Gander, as a small town, was not equipped to support this surge of people that doubled their population. Necessity demanded they innovate with their resources available to them. They were vigilant in ensuring that nobody fell through the cracks despite the high tensions and duress facing the townspeople. And finally, they upheld a longstanding Canadian heritage of compassion and camaraderie as they stood shoulder-to-shoulder with their neighbors to the south.
Come From Away is one of many occasions where Canada and the U.S. have shown the world their layered partnership, one which elevates our national alliance to a deep friendship.
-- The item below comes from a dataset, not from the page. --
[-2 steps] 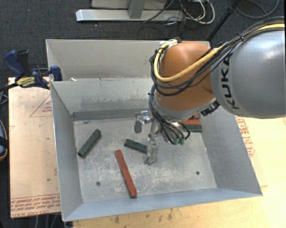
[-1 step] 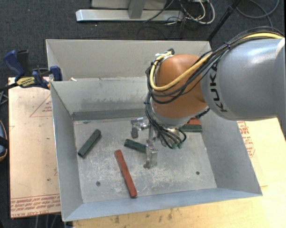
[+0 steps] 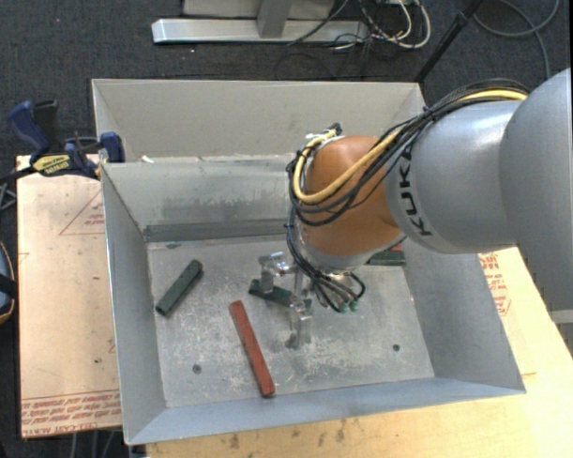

Please join me in welcoming this heartwarming musical to Denver.
Lieutenant-General Christopher Coates of the Royal Canadian Air Force officially assumed the duties as the NORAD Deputy Commander in July 2018. NORAD is the bi-national Canadian and American command that provides aerospace warning, aerospace control, and maritime warning for Canada and the United States. His predecessor, Lieutenant-General Eric Findlay, was the officer in charge of leading the grounding of the airplanes on September 11, 2001.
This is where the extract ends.